Sharon is offering 1 copy of her newest release, FAREWELL FOR A WHILE, either print copy (US residents only) or e-version. The winner will be announced here on Friday, March 27th between 5-6 PM EST. To be entered in the Giveaway, please leave your contact information within your comment.
God Uses Flawed People by Sharon A. Lavy
This photo represents two of my enjoyable pastimes. Sewing and dress design. The dress on the form is one I designed for my youngest daughter-in-love. She showed me a dress she liked. Except for this, and that, and whatever, of course. This dress evolved from her request.
Everyone loves the dress form because I have to pin the dresses in the back to look smooth on the form. My friends say if I would just put one of their dresses on the form, they could feel skinny too.
The dress I am wearing in the photo represents spiritual growth on my part. You see, years ago I wouldn't be caught wearing a flawed garment. Not if it was noticeable. I was just too insecure.
I love black and white. I also love red. Pink not so much but this fabric really called to me. So I bought it and put it with my stash.

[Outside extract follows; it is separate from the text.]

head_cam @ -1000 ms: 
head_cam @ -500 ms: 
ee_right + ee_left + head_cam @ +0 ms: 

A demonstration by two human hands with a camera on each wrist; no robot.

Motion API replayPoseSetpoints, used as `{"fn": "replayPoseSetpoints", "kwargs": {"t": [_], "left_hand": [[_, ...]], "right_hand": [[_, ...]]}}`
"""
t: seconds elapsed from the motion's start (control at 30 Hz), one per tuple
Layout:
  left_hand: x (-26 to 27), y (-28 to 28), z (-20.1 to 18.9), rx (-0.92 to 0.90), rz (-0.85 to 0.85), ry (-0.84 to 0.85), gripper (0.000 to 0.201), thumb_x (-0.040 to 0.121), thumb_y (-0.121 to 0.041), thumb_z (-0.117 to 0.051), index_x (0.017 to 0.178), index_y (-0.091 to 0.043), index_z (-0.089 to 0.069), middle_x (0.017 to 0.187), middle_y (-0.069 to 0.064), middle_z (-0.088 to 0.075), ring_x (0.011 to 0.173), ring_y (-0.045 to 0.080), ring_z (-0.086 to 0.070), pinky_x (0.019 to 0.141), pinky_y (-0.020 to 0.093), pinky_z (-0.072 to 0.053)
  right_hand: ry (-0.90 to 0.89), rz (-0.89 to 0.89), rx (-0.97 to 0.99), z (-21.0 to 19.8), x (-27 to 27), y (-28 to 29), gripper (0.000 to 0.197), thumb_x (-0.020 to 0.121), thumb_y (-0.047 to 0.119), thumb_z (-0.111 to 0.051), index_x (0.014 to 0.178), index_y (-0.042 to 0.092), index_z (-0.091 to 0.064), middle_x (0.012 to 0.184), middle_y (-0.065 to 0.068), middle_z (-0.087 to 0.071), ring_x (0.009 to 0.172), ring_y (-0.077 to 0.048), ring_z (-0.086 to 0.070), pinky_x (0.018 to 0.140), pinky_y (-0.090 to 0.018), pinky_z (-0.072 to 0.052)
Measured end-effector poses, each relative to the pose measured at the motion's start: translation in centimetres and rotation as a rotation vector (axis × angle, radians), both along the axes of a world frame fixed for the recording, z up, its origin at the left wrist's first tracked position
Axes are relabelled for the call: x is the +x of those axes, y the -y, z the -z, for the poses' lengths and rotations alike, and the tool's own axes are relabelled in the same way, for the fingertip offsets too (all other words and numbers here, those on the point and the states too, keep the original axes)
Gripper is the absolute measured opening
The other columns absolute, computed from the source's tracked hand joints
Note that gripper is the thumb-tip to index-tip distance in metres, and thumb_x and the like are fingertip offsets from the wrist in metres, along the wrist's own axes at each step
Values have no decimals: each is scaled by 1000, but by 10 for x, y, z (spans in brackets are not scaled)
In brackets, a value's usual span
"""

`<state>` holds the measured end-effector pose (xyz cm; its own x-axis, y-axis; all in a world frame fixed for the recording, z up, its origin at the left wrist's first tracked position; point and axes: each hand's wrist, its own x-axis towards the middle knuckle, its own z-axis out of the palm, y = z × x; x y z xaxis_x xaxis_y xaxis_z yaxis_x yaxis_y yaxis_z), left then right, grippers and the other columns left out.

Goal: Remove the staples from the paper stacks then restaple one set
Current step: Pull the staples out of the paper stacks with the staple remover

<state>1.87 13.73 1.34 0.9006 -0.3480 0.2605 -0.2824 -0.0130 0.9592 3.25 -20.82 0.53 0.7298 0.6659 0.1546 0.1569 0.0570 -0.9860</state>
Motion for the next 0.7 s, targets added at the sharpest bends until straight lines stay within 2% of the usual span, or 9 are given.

And one day, I was getting ready to make a dress, went to my fabric drawers and pulled out this piece. I laid it out on the table and ack...it was full of flaws like smeared ink from when the fabric went through the printing process.
I checked to see if I could cut around the flaws, but the flaw repeated every 18 inches or so. Even though I would be able to cut out unflawed cape, collar, and sleeves, almost every other piece of the dress would have a flaw. Sure, the flaws on the bodice would be covered by my cape, but there is no hiding the flaws along the bottom part of the skirt.
I can hardly believe I actually liked the fabric enough to cut it out. But the strangest thing is how I looked on the fabric and then the dress.
I realized the fabric represents God taking a flawed character (me) and doing a beautiful work. And I feel really good inside whenever I wear it.
I first thought I would only wear this dress when I was not leaving the house. But if I need to go to town, off I go. The flaws on the bottom of the skirt are not so noticeable to me. Only if I look, yes there they are.
To me this dress represents a flawed piece of fabric made into something both beautiful and useful.
Now it if was soiled, or paint splattered, or etc. I would not wear it. But somehow I saw something worthwhile in this fabric, just as God saw something worthwhile in me.
Questions For Sharon:
What is the genre you write in? Would you explain what it is?
I call it women’s fiction because I care about relationships between women, and families. Romance is a part of life and I include it in my storiess but it is not intended to be the sole focus of the book.
Other’s call my writing German Baptist fiction which would be a sub-genre to Amish fiction.
I write to share what God has given me. Even if it helps only one person.
What is the spiritual message in Farewell For A While? What can readers expect to get from reading it?
We need to search for God’s will and not our own. We have to give up some of our pre-conceived ideas to serve Him. And most importantly of all…God wants to have a personal relationship with each and every one of us.
What are you working on now?
I am working on book three of the Sometimes we’re asked to forgiving the unforgivable series. The title is Forgiving the Unforgivable. As with all my novels I find myself learning lessons right along with my characters.
Sharon's Ah-hahs To Tweet:
Everyone’s Story: Meet Sharon A. Lavy @OldOrderTweeter, a dress designer following God’s patterns. (Tweet This)
If you like #AmishFiction try @OldOrderTweeter Sharon A. Lavy’s #GermanBaptistFiction #BookGiveaway (Tweet This)
A spiritual lesson from a dress pattern? Sharon A. Lavy @OldOrderTweeter shares. (Tweet This)
Sharon A. Lavy was born into an Old German Baptist family. This Anabaptist group are often mistaken for Amish.
While Sharon was growing up her father went to medical school at George Washington University. He interned and took his residency at a hospital in Sacramento, California.
She inherited her love of books from her father and when she wasn't exploring the hospital where he worked, Sharon spent many hours pouring over his medical books.
When she married, Sharon moved with her husband to a farm in Southwest Ohio where they reared five children.
While she loves to read many genre, her own writing tends to feature medical drama among the Old German Baptist community.